Ford Channels Silicon Valley with In-Car App Developer Program

Ford is tapping into the nearly limitless app developer community to help bring more in-car apps to its vehicles with its Ford Developer Program. The initiative, announced here at CES 2013, has the look and feel of a true Silicon Valley developer program. App creators develop their apps for either iOS or Android using Ford's SDK and submit them to the automaker for review. After passing review, the apps can be published in the relevant app store.

This is the first time that a car manufacturer has attempted to tap into the app developer market en masse. The first apps to launch under the new initiative include Amazon CloudPlayer, USA Today, Glympse and aHa radio among others.

In order to begin developing for AppLink, a developer registers with Ford and is given access to the company's website where they can gain access to the AppLink SDK, technical support from Ford specialists and and request a full AppLink developer kit including a Sync with AppLink developer system.

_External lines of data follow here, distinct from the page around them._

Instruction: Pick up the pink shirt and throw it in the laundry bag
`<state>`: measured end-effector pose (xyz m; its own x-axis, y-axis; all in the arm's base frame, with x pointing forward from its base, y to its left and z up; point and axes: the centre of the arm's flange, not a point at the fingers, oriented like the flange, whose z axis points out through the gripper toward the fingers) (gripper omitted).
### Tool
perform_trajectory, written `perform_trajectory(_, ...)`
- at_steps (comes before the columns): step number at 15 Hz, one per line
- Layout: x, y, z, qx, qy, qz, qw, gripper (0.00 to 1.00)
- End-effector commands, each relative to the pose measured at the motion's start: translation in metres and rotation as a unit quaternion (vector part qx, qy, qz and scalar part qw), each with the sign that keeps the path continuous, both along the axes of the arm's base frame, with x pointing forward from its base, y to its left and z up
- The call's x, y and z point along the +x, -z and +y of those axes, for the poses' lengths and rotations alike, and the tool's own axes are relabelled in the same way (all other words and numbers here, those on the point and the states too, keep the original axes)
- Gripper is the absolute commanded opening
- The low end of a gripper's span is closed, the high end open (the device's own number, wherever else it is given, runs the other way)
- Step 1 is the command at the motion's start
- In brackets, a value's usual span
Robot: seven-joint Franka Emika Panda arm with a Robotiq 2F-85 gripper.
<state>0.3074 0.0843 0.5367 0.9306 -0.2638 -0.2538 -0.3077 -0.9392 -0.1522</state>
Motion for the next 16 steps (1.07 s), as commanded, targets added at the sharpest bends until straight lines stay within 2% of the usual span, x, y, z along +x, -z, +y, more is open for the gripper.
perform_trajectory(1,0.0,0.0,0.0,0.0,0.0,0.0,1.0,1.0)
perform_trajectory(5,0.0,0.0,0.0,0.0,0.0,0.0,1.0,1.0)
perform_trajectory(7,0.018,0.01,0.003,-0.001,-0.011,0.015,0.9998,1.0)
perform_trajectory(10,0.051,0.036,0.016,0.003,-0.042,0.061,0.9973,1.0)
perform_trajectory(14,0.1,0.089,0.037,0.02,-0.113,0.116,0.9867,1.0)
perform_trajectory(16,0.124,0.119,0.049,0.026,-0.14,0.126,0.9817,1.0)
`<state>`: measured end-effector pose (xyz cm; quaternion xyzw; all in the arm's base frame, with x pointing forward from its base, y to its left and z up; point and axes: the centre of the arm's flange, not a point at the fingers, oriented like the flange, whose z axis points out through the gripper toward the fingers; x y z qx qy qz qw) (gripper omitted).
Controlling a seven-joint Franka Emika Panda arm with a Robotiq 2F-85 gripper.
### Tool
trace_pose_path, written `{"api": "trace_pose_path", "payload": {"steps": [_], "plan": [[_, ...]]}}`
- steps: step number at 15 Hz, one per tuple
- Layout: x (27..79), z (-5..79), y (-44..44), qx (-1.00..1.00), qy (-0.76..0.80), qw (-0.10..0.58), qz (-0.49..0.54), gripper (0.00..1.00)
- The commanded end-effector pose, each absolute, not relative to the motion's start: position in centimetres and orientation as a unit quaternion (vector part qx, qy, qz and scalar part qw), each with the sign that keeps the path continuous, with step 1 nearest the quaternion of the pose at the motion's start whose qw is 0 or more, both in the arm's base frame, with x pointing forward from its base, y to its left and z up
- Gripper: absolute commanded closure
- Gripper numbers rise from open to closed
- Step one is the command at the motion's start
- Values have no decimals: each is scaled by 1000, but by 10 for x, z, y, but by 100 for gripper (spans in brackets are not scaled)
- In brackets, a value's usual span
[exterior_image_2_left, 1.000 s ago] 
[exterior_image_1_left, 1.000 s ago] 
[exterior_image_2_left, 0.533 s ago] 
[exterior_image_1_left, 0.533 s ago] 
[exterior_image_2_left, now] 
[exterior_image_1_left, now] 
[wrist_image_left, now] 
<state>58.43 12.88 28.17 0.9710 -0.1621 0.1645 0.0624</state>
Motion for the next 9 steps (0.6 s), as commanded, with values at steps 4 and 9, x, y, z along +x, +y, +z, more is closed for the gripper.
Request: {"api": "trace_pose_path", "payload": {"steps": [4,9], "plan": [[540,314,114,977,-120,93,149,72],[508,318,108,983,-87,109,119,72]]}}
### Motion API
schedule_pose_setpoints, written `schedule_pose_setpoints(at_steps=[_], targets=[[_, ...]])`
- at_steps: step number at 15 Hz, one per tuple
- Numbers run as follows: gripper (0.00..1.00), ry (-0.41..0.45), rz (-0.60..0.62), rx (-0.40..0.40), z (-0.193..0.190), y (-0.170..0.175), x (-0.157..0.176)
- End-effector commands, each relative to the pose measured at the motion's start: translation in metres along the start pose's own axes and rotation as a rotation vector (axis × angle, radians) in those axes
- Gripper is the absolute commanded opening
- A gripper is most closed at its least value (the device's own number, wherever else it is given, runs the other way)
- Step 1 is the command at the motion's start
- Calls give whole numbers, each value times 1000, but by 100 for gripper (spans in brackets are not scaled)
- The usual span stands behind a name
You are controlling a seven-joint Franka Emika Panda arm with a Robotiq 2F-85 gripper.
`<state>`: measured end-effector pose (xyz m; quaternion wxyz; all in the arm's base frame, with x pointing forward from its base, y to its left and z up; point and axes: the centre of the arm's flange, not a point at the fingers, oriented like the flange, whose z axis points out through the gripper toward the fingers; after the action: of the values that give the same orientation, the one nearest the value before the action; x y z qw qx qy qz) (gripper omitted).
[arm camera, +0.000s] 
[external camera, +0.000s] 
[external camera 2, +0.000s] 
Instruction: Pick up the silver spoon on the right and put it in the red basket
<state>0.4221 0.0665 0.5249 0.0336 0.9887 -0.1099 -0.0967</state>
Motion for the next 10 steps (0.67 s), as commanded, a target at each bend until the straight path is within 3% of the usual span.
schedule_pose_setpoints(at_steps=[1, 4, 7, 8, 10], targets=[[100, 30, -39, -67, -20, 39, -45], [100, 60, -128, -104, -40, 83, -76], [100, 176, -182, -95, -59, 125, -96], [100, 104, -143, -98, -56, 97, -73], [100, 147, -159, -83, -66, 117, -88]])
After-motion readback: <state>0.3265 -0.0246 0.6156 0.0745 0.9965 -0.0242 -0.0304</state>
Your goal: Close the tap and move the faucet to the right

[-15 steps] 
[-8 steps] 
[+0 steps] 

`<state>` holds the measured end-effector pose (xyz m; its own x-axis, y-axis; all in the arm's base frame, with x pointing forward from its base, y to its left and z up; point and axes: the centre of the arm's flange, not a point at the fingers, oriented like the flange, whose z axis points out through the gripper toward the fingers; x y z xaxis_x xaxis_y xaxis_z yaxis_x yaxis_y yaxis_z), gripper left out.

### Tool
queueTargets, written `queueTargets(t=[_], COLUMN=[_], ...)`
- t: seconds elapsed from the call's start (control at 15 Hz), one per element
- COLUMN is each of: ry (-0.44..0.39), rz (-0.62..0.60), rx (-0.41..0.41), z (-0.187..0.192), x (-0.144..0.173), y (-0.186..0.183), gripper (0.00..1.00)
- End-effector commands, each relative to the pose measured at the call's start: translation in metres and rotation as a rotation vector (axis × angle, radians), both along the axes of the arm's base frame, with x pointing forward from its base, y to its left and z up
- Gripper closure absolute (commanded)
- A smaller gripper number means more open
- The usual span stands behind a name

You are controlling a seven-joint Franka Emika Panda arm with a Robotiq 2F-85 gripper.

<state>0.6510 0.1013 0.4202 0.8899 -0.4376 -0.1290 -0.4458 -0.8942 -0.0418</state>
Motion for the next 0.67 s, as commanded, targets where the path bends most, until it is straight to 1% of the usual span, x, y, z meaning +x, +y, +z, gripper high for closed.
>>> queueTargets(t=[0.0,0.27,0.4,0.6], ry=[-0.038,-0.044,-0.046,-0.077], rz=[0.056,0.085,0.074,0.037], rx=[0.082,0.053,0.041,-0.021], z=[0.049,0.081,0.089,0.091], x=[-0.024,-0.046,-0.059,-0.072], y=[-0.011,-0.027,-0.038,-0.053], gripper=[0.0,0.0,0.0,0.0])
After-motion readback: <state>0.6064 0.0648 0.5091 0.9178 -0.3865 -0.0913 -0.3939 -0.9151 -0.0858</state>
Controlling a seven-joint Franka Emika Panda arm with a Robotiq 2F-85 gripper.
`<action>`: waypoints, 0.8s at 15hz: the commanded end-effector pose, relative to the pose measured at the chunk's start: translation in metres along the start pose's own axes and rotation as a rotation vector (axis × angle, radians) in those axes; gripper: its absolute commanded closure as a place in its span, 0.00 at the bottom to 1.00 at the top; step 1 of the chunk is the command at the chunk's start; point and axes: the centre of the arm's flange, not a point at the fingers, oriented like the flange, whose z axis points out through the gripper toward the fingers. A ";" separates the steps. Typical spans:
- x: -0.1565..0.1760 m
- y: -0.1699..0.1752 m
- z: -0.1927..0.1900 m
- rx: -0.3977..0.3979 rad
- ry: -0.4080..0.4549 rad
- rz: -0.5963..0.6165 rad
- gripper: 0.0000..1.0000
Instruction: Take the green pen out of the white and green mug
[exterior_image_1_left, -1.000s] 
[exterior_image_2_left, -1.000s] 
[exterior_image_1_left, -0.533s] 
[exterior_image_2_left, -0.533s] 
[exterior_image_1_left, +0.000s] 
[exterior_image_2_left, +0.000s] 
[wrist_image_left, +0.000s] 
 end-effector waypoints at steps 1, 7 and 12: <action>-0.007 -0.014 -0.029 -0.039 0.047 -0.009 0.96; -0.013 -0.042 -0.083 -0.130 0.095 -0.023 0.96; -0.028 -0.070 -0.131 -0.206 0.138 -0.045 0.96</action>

Once a developer has completed her app, she can submit it to for review by Ford to ensure its functionality and that it isn't appropriate for use in a moving car. If the app is approved, Ford will set up a distribution license with the developer and submit it to the appropriate app store.

Ford has some serious numbers to back up its reasoning for starting the program. According to the company 75 percent of users believe it's important to connect their mobile devices to their vehicles, while another 66 percent think voice control is a must-have.

It's not just the U.S. that is getting all of Ford's in-car app love. The company said it will soon launch the service in both Europe and Asia. An Asian launch will be especially important for Ford, as China is currently the world's largest car market. By 2015, Ford says it expects to have some 14 million Sync with AppLink-equipped vehicles on the road.

Ford seems to have high hopes for its Developer Program and if it can succeed, the variety of in-car apps could soon be as wide as any other mobile platform.